Today I was interviewing Eliese Watson, the founder of Apiaries and Bees for Communities, about her experience in launching and growing an online community. Her online community got started about a year ago with about 50 users and has since grown to about 200. I’ve written a separate post about the typical types of activities on her site, but suffice it to say that the community is quite active.

Two things came up in the interview that I thought were significant. The first relates to what motivated her to create the online community, and the second concerns how the community has had to evolve over time. With regard to the launch of the community, in some sense it was driven by necessity. Apiaries and Bees for Communities is a membership organization with a strong history of face to face activities such as meetings, mentoring, and hands-on demonstrations. Eliese found that she was acting as the conduit for a lot of information flowing between the members. In some sense it was almost obvious that she needed to have some way for members to interact directly with each other. An online community for her members was the solution.

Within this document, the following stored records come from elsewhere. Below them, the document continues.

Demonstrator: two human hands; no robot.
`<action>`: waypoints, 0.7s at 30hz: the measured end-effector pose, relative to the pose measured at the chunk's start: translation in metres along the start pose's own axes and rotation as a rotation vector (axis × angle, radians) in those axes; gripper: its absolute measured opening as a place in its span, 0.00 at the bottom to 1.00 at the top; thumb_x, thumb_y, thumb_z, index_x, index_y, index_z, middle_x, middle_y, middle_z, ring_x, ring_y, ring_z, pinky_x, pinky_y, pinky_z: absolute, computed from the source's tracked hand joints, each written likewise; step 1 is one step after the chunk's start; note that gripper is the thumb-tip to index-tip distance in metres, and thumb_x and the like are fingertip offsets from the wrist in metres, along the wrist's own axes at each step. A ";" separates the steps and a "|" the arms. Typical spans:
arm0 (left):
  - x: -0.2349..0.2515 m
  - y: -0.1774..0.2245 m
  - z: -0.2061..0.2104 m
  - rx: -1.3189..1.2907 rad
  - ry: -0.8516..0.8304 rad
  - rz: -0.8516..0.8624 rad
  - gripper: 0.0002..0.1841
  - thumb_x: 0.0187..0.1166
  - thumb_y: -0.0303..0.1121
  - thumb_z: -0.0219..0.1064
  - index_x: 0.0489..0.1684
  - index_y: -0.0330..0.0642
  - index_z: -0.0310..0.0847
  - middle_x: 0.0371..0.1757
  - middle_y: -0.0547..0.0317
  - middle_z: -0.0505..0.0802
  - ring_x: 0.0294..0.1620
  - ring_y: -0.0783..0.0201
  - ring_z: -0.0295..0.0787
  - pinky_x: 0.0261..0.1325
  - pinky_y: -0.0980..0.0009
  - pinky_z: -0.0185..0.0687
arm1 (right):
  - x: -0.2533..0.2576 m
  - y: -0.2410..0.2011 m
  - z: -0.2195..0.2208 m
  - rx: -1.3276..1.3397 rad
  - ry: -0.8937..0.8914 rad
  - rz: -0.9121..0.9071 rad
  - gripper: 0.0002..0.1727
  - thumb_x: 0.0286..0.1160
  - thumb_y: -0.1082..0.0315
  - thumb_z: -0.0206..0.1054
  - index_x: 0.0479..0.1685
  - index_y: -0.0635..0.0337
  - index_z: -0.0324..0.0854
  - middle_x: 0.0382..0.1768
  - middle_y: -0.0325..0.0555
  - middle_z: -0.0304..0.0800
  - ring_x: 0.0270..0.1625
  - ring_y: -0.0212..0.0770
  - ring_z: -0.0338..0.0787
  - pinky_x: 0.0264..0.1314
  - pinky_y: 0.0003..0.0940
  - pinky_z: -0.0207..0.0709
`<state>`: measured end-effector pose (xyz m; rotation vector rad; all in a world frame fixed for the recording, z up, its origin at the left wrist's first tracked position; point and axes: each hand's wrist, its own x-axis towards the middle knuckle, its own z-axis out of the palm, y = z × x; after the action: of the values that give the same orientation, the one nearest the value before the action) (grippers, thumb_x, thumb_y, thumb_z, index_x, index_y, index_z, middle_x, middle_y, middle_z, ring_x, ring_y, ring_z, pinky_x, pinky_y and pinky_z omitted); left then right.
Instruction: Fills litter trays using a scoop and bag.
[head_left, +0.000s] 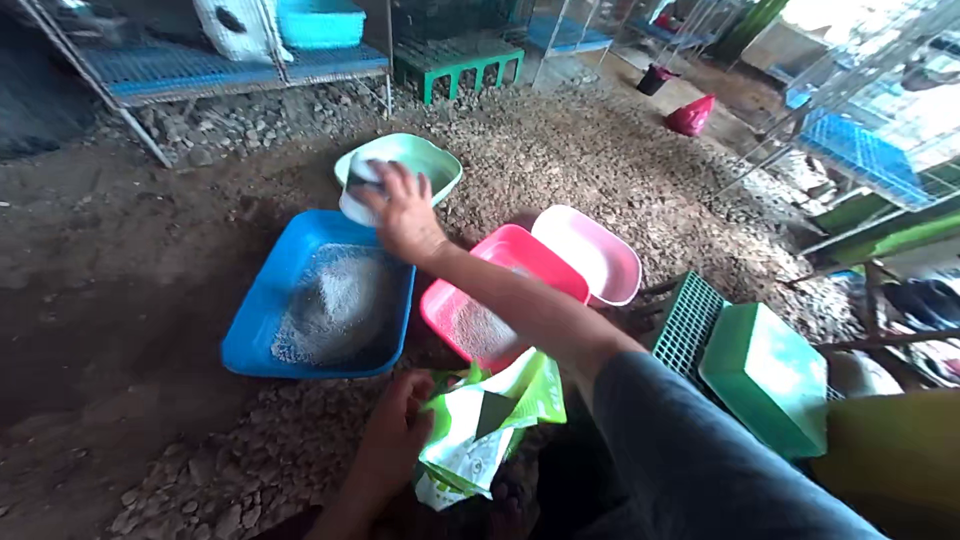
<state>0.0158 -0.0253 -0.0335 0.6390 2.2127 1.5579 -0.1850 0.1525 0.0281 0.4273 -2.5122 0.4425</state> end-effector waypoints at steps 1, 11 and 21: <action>0.001 -0.004 0.003 0.012 -0.008 0.085 0.20 0.69 0.22 0.62 0.63 0.31 0.78 0.56 0.46 0.88 0.46 0.62 0.87 0.47 0.66 0.86 | -0.014 0.004 -0.033 0.074 -0.042 0.109 0.31 0.53 0.75 0.81 0.66 0.54 0.89 0.79 0.66 0.75 0.81 0.70 0.72 0.75 0.71 0.69; 0.035 0.033 0.005 0.397 -0.333 -0.325 0.21 0.89 0.43 0.60 0.48 0.29 0.87 0.40 0.35 0.91 0.47 0.40 0.88 0.56 0.36 0.77 | -0.273 0.001 -0.155 0.497 -0.731 0.838 0.32 0.65 0.52 0.81 0.66 0.61 0.85 0.53 0.60 0.93 0.56 0.57 0.92 0.63 0.64 0.81; 0.006 0.054 -0.074 -0.471 0.117 0.309 0.15 0.93 0.39 0.51 0.35 0.58 0.83 0.23 0.78 0.84 0.19 0.78 0.78 0.23 0.79 0.78 | -0.340 -0.074 -0.101 0.535 -1.288 0.780 0.22 0.89 0.70 0.55 0.77 0.72 0.73 0.78 0.66 0.77 0.81 0.60 0.76 0.84 0.57 0.64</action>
<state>-0.0195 -0.0642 0.0414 0.7782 1.7734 2.2251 0.1616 0.1961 -0.0669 -0.2503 -3.7447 1.5549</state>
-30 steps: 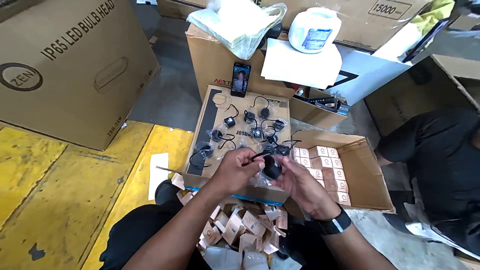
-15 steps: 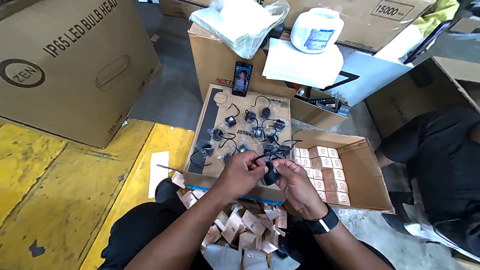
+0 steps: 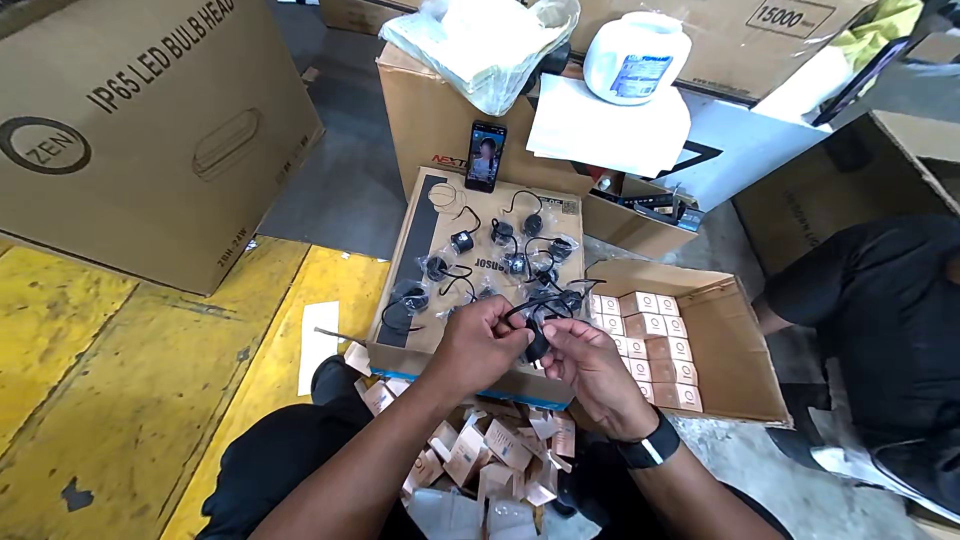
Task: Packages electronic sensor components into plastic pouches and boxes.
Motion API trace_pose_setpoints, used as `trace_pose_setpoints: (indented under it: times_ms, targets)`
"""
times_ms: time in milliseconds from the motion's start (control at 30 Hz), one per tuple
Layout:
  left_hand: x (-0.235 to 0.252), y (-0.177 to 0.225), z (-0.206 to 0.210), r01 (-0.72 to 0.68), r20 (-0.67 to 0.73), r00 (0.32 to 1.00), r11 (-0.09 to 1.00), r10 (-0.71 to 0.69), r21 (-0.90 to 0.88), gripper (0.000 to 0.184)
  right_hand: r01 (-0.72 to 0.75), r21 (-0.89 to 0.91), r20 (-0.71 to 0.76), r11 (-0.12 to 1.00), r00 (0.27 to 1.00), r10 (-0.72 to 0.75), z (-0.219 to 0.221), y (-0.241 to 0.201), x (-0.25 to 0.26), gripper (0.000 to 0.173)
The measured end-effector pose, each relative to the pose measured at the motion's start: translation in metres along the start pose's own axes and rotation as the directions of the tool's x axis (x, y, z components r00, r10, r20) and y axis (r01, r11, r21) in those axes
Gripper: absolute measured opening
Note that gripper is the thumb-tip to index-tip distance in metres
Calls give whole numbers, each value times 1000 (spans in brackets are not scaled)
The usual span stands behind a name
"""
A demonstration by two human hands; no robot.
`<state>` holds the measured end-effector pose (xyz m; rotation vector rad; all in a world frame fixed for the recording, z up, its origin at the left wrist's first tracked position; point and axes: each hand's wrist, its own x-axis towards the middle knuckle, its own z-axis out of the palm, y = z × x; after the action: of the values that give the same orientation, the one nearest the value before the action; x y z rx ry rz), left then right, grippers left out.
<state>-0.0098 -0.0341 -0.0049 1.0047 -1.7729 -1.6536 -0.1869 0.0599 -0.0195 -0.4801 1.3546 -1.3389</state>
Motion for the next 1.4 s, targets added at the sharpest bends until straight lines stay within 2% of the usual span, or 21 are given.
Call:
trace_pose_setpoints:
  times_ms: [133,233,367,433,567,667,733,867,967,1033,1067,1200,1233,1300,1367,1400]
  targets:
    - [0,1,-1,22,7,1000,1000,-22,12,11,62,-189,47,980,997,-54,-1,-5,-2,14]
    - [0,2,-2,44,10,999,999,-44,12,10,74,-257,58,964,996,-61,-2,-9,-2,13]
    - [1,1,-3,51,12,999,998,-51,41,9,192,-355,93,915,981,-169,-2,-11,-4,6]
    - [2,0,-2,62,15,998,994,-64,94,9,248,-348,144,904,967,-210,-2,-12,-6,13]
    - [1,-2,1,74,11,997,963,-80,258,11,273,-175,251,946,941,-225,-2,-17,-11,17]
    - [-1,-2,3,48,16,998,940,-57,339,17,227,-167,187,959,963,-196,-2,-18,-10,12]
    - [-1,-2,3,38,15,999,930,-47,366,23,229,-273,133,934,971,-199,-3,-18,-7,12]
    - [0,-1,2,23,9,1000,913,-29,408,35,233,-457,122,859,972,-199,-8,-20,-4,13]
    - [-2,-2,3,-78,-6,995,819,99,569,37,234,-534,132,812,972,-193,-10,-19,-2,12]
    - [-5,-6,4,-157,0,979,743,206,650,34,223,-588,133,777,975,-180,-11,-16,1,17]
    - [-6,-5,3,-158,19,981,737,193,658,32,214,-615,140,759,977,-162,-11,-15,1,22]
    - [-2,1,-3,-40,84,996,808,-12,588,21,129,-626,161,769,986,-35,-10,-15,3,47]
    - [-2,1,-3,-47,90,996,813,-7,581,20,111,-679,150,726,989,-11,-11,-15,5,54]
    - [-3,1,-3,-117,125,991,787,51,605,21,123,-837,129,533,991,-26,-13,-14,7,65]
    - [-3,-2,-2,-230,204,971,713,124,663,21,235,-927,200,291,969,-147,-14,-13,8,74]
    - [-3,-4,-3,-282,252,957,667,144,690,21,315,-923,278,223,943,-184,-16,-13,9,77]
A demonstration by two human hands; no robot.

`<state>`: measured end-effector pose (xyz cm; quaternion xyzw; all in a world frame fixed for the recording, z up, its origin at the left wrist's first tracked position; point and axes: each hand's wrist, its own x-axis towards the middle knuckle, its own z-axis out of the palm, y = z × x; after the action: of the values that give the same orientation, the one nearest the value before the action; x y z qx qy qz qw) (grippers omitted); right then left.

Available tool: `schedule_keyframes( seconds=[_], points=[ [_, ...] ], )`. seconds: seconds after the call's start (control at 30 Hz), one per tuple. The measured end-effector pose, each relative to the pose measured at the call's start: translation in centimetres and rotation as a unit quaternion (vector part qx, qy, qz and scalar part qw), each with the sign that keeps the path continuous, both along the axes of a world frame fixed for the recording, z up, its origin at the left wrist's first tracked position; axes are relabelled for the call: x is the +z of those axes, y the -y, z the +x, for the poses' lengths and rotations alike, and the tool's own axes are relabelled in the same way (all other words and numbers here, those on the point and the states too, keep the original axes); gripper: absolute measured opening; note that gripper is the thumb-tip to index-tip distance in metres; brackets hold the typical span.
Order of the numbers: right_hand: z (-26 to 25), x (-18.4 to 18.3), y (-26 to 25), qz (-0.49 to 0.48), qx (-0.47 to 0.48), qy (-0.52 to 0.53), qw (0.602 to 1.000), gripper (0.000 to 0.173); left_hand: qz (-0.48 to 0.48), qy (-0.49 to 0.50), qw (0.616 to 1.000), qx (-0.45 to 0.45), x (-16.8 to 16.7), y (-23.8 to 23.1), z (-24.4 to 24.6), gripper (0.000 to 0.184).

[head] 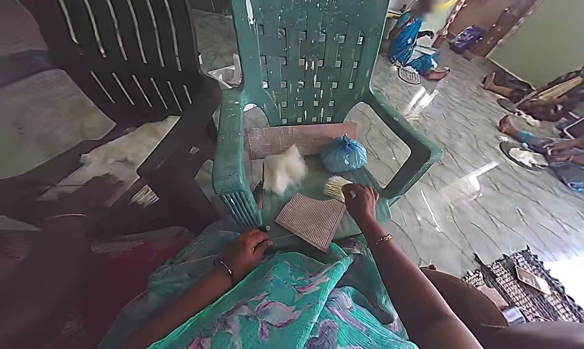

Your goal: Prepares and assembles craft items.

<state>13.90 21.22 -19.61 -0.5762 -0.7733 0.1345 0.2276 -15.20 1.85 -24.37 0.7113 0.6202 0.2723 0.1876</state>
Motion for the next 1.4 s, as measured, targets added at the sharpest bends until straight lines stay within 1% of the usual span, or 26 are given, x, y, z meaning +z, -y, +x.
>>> schedule_keyframes(
  seconds=[0.13, 0.27, 0.33, 0.47, 0.57, 0.63, 0.77, 0.83, 0.97, 1.13, 1.23, 1.33, 1.4],
  points=[
    [-1.5, -1.2, -3.8, 0.004, -0.018, 0.048, 0.999, 0.021, -0.007, 0.0, 1.0, -0.002, -0.3, 0.2, -0.3, 0.026],
    [-2.1, -2.5, -5.2, -0.003, -0.008, 0.12, 0.993, 0.018, -0.018, 0.003, 1.0, -0.01, -1.0, 0.4, -0.8, 0.027],
    [-2.0, -2.6, -5.2, -0.029, -0.008, 0.141, 0.99, 0.019, -0.026, 0.006, 1.0, -0.008, -0.9, 0.5, -0.8, 0.027],
    [-0.6, -2.4, -4.8, -0.007, -0.006, 0.09, 0.996, 0.025, -0.032, 0.012, 0.999, -0.002, -1.1, 0.3, -0.8, 0.028],
    [0.3, -1.9, -4.3, 0.009, -0.005, 0.084, 0.996, 0.028, -0.076, 0.007, 0.997, -0.016, -0.8, -0.1, -0.6, 0.031],
    [0.5, -2.0, -4.1, 0.008, -0.002, 0.102, 0.995, 0.03, -0.073, -0.001, 0.997, -0.029, -0.9, -0.2, -0.5, 0.032],
    [1.2, -2.5, -3.8, -0.049, 0.021, 0.17, 0.984, 0.04, -0.038, -0.006, 0.999, -0.037, -1.7, 0.1, -0.4, 0.031],
    [1.4, -2.5, -3.6, -0.056, 0.005, 0.158, 0.986, 0.039, -0.022, 0.002, 0.999, -0.029, -2.0, 0.2, -0.5, 0.032],
    [1.9, -2.4, -3.4, -0.034, -0.019, 0.105, 0.994, 0.038, -0.019, 0.033, 0.999, -0.007, -2.4, 0.2, -0.7, 0.033],
    [2.4, -2.5, -3.6, -0.066, -0.017, 0.101, 0.992, 0.038, 0.005, 0.036, 0.999, -0.003, -3.1, -0.2, -0.7, 0.034],
    [2.0, -1.6, -3.9, -0.04, -0.029, 0.059, 0.997, 0.037, -0.001, 0.035, 0.999, -0.014, -3.2, -0.4, -0.7, 0.035],
    [0.5, -0.3, -4.5, 0.0, -0.007, 0.031, 1.0, 0.034, -0.014, 0.047, 0.998, -0.035, -3.5, -0.7, -1.0, 0.038],
    [-1.3, 0.3, -4.8, 0.033, 0.042, 0.031, 0.998, 0.03, -0.02, 0.041, 0.998, -0.04, -3.5, -1.0, -0.9, 0.039]
  ],
)
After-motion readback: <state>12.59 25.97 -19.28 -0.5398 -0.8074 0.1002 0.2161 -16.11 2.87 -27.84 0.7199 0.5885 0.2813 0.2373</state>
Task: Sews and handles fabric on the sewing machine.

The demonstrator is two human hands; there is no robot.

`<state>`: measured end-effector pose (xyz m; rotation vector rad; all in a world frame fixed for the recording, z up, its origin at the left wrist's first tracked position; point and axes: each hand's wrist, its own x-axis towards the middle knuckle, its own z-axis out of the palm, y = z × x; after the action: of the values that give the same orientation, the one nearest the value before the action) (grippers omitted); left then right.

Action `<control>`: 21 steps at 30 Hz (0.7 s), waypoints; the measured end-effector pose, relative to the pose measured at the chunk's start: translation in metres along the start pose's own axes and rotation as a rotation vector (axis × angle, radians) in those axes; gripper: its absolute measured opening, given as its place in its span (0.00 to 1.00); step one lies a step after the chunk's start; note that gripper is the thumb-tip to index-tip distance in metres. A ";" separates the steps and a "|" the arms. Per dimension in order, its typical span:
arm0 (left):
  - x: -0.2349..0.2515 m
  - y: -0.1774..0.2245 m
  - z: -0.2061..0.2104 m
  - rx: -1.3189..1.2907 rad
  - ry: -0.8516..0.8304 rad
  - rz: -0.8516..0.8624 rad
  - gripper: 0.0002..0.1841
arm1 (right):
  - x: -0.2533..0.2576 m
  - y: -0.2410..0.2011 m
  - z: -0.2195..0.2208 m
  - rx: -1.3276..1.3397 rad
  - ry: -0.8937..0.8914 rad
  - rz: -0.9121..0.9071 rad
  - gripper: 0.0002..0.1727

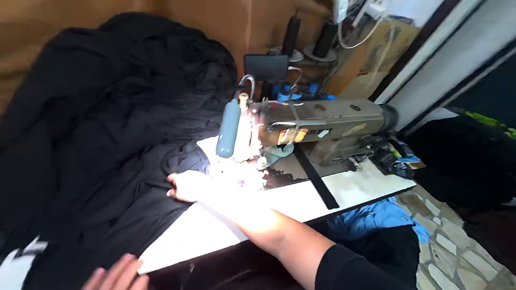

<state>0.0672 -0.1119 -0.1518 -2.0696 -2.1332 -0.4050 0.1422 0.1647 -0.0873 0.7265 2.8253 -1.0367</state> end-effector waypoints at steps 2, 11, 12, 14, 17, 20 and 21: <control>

Because the online community was solving a problem that her members had; that is, the need to coordinate with one another and to share information, it was quite successful from the start. Given the challenges that we sometimes see in getting online communities established, I think this is significant. Just because you have a membership organization doesn’t mean that an online community for those members will naturally succeed. There has to be some problem that the community addresses that will make members take the time to visit and participate. Eliese knew that her online community would succeed because she knew from first hand experience that members needed to communicate with one another.

The second point that came up in the interview that I thought was interesting was how the community has evolved. As the online community grew and became more visible, it started to attract a wider audience and a wider range of opinions. The level of activity on the site increased, and some of that activity was not at the level of civility that Eliese wanted. Because of the level of activity and also because some of the harsh commentary was directed at Eliese herself, it was challenging for her to moderate. Eliese responded in a way that not only helped restore civil discourse, but also contributed to the growth and ongoing health of her community. She reached out to some of the more active and respected community members and asked them to come on board as community moderators. By allowing members of the community itself to step forward and take on leadership roles, Eliese has not only eased her workload, but she has helped create a stronger sense of collective ownership of the community, which I think will serve it well as it grows.

Eliese’s experience shows that small online communities can indeed thrive, but it takes planning and it takes the courage to allow the community to evolve over time.